(Records drawn from a dataset)
———

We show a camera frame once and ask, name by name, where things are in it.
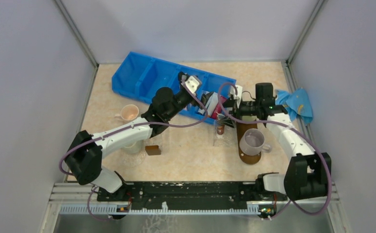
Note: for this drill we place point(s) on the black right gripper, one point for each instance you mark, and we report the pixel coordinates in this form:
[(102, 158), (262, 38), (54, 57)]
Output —
[(229, 103)]

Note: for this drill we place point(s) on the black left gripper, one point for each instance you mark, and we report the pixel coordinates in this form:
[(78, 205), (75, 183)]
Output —
[(204, 97)]

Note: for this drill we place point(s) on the white tube orange cap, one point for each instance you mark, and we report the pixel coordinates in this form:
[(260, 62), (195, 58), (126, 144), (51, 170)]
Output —
[(211, 104)]

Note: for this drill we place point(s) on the clear textured acrylic tray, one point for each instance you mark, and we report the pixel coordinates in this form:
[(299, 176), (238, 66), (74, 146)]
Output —
[(228, 139)]

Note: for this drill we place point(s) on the grey ceramic mug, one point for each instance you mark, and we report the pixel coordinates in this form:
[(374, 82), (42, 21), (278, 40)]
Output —
[(253, 142)]

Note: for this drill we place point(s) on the clear holder with wooden ends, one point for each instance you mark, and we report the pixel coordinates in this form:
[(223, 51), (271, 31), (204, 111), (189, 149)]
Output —
[(157, 145)]

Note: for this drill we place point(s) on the white ceramic mug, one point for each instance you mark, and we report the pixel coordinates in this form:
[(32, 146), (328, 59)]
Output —
[(128, 113)]

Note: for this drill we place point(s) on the cream speckled ceramic mug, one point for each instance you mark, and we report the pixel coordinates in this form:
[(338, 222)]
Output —
[(134, 148)]

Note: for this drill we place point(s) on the green ceramic mug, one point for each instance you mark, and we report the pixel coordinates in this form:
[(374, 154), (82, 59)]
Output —
[(248, 118)]

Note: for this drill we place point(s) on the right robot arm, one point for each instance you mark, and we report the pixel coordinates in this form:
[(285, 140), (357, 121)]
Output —
[(308, 172)]

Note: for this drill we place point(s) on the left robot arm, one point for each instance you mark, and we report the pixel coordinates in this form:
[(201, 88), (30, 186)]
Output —
[(85, 155)]

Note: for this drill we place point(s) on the brown oval wooden tray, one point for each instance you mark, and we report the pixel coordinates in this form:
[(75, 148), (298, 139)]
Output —
[(240, 131)]

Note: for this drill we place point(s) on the blue crumpled cloth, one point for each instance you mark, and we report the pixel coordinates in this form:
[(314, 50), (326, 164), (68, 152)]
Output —
[(296, 103)]

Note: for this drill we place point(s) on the blue divided storage bin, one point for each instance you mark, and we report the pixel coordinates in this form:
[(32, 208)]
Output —
[(140, 76)]

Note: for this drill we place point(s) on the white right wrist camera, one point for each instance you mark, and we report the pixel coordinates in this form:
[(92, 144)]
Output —
[(236, 94)]

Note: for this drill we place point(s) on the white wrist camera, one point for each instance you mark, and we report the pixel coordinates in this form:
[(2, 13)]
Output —
[(192, 83), (236, 94)]

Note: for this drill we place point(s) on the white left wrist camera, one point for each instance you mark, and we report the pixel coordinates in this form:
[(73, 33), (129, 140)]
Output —
[(192, 83)]

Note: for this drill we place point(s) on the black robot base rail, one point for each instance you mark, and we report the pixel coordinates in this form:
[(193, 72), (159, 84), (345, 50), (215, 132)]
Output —
[(189, 196)]

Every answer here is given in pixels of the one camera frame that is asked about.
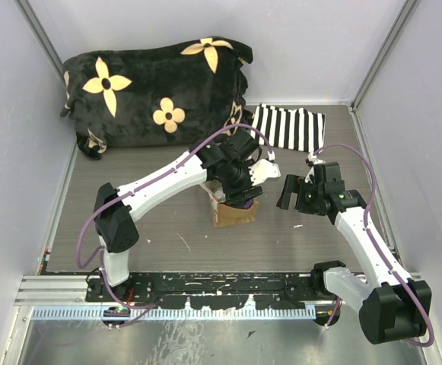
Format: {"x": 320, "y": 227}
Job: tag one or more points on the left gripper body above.
{"x": 236, "y": 186}

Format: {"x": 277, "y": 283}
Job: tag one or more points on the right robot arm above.
{"x": 391, "y": 305}

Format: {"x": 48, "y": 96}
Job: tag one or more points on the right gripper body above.
{"x": 308, "y": 200}

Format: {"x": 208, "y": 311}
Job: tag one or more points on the cat print canvas bag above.
{"x": 224, "y": 215}

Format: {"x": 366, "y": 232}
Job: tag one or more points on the black floral plush blanket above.
{"x": 177, "y": 94}

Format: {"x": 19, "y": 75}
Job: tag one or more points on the red soda can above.
{"x": 220, "y": 195}

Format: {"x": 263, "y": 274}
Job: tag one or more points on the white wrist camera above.
{"x": 264, "y": 169}
{"x": 311, "y": 161}

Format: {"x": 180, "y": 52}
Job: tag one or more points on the aluminium rail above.
{"x": 51, "y": 289}

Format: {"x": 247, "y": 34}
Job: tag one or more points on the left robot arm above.
{"x": 228, "y": 163}

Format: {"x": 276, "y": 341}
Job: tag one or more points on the black white striped cloth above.
{"x": 291, "y": 129}

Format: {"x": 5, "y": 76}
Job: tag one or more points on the purple soda can front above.
{"x": 248, "y": 204}

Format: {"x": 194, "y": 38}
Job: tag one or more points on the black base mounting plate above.
{"x": 212, "y": 290}

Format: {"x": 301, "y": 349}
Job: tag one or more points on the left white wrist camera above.
{"x": 264, "y": 169}

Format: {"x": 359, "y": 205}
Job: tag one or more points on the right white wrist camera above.
{"x": 311, "y": 161}

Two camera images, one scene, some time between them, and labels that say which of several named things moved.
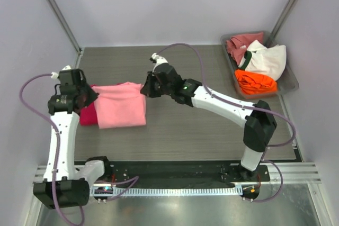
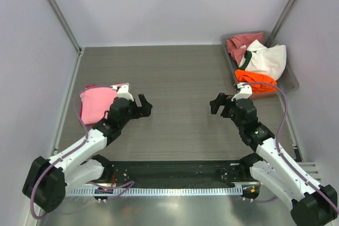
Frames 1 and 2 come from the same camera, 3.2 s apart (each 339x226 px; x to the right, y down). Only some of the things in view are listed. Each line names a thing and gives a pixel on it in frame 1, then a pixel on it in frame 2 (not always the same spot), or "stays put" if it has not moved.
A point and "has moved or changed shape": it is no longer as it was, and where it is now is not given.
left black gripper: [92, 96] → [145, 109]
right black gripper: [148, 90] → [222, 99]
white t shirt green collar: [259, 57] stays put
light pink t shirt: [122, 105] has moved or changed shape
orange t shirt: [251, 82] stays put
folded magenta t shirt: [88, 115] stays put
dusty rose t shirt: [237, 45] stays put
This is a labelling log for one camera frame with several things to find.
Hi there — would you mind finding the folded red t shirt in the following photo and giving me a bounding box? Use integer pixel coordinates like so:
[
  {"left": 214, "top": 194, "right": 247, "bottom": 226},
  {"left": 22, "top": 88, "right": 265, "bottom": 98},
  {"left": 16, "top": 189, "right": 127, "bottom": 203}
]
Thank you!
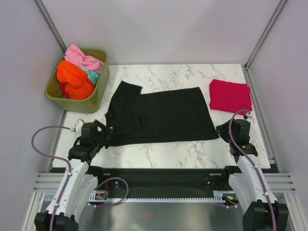
[{"left": 209, "top": 79, "right": 253, "bottom": 113}]

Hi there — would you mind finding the black t shirt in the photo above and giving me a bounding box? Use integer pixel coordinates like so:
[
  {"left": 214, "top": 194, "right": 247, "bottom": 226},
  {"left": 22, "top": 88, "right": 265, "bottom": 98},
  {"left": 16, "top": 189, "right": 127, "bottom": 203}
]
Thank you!
[{"left": 105, "top": 81, "right": 219, "bottom": 147}]

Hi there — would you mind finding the pink t shirt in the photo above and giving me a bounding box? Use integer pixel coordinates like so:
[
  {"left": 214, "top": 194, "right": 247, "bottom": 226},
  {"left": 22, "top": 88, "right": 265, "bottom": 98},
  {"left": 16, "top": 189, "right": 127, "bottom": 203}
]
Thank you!
[{"left": 64, "top": 44, "right": 104, "bottom": 74}]

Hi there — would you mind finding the teal t shirt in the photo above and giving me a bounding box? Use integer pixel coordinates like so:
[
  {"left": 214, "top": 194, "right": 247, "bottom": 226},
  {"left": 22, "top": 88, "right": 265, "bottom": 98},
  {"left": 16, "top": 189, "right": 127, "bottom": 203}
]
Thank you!
[{"left": 80, "top": 67, "right": 100, "bottom": 86}]

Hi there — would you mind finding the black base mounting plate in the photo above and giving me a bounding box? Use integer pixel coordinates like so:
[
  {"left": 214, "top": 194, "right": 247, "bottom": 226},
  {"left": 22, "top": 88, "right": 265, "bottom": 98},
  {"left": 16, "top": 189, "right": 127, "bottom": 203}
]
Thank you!
[{"left": 88, "top": 167, "right": 232, "bottom": 198}]

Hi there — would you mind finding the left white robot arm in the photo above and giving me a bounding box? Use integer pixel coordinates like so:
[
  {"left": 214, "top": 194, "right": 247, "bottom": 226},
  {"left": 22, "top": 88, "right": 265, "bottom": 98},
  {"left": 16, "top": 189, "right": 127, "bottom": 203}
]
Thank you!
[{"left": 34, "top": 120, "right": 113, "bottom": 231}]

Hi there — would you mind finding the orange t shirt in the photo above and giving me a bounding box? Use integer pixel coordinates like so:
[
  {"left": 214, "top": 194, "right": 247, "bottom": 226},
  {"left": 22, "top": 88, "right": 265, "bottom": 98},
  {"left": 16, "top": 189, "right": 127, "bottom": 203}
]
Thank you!
[{"left": 57, "top": 60, "right": 95, "bottom": 100}]

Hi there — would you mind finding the right aluminium frame post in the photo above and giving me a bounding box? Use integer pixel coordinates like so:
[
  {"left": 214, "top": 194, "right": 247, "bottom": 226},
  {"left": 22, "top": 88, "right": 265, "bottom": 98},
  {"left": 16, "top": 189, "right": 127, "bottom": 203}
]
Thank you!
[{"left": 242, "top": 0, "right": 289, "bottom": 71}]

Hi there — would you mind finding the olive green plastic bin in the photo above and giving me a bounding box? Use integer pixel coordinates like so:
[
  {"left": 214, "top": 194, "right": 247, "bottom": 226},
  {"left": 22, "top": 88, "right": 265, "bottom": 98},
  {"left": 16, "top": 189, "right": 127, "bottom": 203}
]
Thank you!
[{"left": 45, "top": 48, "right": 110, "bottom": 114}]

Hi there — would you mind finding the aluminium frame post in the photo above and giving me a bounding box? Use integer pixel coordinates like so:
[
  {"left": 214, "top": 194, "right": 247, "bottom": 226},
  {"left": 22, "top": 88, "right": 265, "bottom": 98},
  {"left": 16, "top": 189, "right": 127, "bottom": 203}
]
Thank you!
[
  {"left": 33, "top": 0, "right": 67, "bottom": 52},
  {"left": 242, "top": 0, "right": 289, "bottom": 71}
]

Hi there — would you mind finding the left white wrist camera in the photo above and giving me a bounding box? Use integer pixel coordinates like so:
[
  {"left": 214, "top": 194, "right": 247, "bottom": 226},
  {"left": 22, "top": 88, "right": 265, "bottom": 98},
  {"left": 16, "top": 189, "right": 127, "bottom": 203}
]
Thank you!
[{"left": 70, "top": 119, "right": 85, "bottom": 133}]

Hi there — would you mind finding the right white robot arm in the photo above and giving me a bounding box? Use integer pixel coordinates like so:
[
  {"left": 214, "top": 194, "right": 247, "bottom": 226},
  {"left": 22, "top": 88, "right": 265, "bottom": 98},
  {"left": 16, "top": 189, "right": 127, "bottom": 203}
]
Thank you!
[{"left": 216, "top": 119, "right": 289, "bottom": 231}]

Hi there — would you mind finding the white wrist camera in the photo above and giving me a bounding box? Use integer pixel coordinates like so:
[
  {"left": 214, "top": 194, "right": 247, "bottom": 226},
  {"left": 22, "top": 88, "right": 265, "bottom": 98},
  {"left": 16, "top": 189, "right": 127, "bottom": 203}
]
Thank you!
[
  {"left": 243, "top": 112, "right": 255, "bottom": 121},
  {"left": 70, "top": 119, "right": 85, "bottom": 133}
]

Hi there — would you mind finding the aluminium cross rail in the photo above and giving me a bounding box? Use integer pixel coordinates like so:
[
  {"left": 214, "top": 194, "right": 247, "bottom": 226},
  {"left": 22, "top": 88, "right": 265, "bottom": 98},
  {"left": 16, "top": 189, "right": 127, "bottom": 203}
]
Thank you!
[{"left": 34, "top": 173, "right": 295, "bottom": 193}]

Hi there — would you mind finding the white slotted cable duct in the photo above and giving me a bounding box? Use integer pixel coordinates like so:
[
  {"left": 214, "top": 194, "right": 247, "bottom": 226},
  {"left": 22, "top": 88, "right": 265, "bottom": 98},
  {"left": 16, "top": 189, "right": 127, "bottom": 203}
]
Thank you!
[{"left": 44, "top": 190, "right": 241, "bottom": 203}]

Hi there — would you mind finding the left aluminium frame post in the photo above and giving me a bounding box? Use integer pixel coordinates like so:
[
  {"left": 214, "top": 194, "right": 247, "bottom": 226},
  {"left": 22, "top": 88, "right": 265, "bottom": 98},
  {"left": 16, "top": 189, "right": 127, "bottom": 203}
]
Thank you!
[{"left": 33, "top": 0, "right": 67, "bottom": 52}]

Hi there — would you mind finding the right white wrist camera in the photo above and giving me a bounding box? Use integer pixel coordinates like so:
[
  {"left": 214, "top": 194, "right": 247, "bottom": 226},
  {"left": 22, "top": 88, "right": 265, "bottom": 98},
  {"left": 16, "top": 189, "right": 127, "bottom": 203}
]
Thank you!
[{"left": 243, "top": 112, "right": 255, "bottom": 121}]

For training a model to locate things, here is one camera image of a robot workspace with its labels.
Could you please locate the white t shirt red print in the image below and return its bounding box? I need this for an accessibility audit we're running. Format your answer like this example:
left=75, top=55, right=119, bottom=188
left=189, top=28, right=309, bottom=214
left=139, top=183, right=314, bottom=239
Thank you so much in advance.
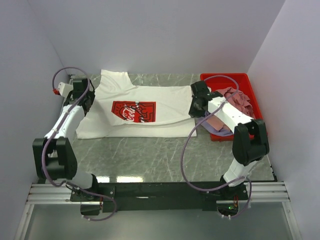
left=76, top=70, right=195, bottom=139

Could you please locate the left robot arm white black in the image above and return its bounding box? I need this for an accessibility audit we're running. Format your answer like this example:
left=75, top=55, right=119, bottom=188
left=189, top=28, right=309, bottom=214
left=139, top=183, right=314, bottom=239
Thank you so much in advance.
left=32, top=77, right=100, bottom=201

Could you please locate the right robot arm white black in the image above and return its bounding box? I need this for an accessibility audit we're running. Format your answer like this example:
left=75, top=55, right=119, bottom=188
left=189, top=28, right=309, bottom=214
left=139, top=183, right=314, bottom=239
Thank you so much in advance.
left=180, top=81, right=270, bottom=200

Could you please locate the light pink t shirt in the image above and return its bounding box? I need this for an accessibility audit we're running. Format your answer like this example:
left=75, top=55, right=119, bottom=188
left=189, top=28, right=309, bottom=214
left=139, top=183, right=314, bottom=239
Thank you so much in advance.
left=206, top=115, right=229, bottom=131

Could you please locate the dusty pink t shirt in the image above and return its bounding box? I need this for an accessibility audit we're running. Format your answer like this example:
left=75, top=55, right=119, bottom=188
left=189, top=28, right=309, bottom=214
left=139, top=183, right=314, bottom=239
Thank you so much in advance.
left=216, top=87, right=256, bottom=119

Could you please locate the red plastic bin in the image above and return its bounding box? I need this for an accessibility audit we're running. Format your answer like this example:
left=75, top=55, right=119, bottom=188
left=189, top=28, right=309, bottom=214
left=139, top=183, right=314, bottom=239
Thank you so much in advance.
left=200, top=72, right=269, bottom=142

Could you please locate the lavender t shirt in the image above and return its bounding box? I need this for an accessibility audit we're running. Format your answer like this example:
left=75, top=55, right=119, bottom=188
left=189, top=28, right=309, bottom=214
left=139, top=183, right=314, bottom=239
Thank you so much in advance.
left=201, top=120, right=233, bottom=137

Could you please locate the black base crossbar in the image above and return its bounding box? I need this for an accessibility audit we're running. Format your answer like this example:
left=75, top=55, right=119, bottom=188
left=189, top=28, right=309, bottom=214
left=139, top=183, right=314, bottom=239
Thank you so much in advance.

———

§ YOUR OBJECTIVE
Using the data above, work out how many lines include the word "plastic" and give only that number.

§ OUTPUT FOR THIS EXERCISE
2